D. In addition to the powers and authorities hereinbefore or by statute expressly conferred upon them, the directors are hereby empowered to exercise all such powers and do all such acts and things as may be exercised or done by the Corporation; subject, nevertheless, to the provisions of the statutes of Delaware, of this Certificate of Incorporation, and to any by-laws from time to time made by the stockholders; provided, however, that no by-law so made shall invalidate any prior act of the directors which would have been valid if such by-law had not been made.

 

SEVENTH: A. A director of the Corporation shall not be personally liable to the Corporation or its stockholders for monetary damages for breach of fiduciary duty as a director, except for liability (i) for any breach of the director’s duty of loyalty to the Corporation or its stockholders, (ii) for acts or omissions not in good faith or which involve intentional misconduct or a knowing violation of law, (iii) under Section 174 of the GCL, or (iv) for any transaction from which the director derived an improper personal benefit. If the GCL is amended to authorize corporate action further eliminating or limiting the personal liability of directors, then the liability of a director of the Corporation shall be eliminated or limited to the fullest extent permitted by the GCL, as so amended. Any repeal or modification of this paragraph A by the stockholders of the Corporation shall not adversely affect any right or protection of a director of the Corporation with respect to events occurring prior to the time of such repeal or modification.

 

B. The Corporation, to the full extent permitted by Section 145 of the GCL, as amended from time to time, shall indemnify all persons whom it may indemnify pursuant thereto. Expenses (including attorneys’ fees) incurred by an officer or director in defending any civil, criminal, administrative, or investigative action, suit or proceeding for which such officer or director may be entitled to indemnification hereunder shall be paid by the Corporation in advance of the final disposition of such action, suit or proceeding upon receipt of an undertaking by or on behalf of such director or officer to repay such amount if it shall ultimately be determined that he is not entitled to be indemnified by the Corporation as authorized hereby.

 

EIGHTH : Whenever a compromise or arrangement is proposed between this Corporation and its creditors or any class of them and/or between this Corporation and its stockholders or any class of them, any court of equitable jurisdiction within the State of Delaware may, on the application in a summary way of this Corporation or of any creditor or stockholder thereof or on the application of any receiver or receivers appointed for this Corporation under Section 291 of Title 8 of the Delaware Code or on the application of trustees in dissolution or of any receiver or receivers appointed for this Corporation under Section 279 of Title 8 of the Delaware Code order a meeting of the creditors or class of creditors, and/or of the stockholders or class of stockholders of this Corporation, as the case may be, to be summoned in such manner as the said court directs.

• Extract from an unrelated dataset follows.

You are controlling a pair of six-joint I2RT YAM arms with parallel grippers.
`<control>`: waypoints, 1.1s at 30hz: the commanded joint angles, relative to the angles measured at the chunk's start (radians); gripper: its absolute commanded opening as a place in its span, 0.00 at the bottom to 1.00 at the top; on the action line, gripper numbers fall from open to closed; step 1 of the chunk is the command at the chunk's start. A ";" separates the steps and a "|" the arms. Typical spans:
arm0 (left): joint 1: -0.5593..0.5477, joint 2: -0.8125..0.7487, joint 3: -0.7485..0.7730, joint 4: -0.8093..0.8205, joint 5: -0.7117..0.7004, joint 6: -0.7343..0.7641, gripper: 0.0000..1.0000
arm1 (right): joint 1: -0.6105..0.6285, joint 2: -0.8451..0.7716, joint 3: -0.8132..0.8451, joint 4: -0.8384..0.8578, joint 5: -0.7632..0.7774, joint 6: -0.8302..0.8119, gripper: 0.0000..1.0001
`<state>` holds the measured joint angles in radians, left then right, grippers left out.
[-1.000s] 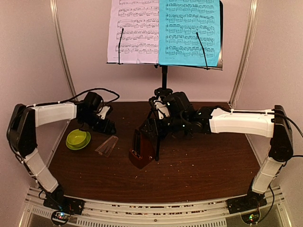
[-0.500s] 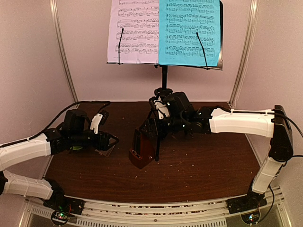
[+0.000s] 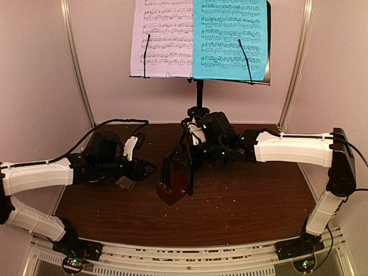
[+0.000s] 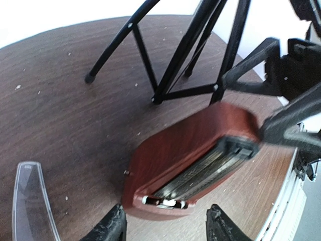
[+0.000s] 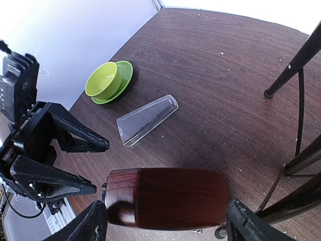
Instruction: Set up the instrument practice props
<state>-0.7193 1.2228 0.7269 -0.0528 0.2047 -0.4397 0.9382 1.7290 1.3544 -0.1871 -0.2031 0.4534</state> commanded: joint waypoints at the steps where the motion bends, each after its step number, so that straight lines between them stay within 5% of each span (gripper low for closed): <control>1: -0.011 0.024 0.055 0.068 0.016 0.002 0.56 | 0.001 -0.007 -0.020 0.007 -0.003 0.014 0.82; 33: -0.012 0.147 0.137 0.098 0.080 0.035 0.53 | 0.002 0.011 -0.011 0.014 -0.012 0.014 0.82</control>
<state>-0.7277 1.3540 0.8288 -0.0113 0.2672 -0.4248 0.9382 1.7290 1.3499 -0.1829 -0.2062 0.4603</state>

If a majority in number representing three fourths in value of the creditors or class of creditors, and/or of the stockholders or class of stockholders of this Corporation, as the case may be, agree to any compromise or arrangement and to any reorganization of this Corporation as a consequence of such compromise or arrangement, the said compromise or arrangement and the said reorganization shall, if sanctioned by the court to which the said application has been made, be binding on all the creditors or class of creditors, and/or on all the stockholders or class of stockholders, of this Corporation, as the case may be, and also on this Corporation.

 

[Signature Page Follows]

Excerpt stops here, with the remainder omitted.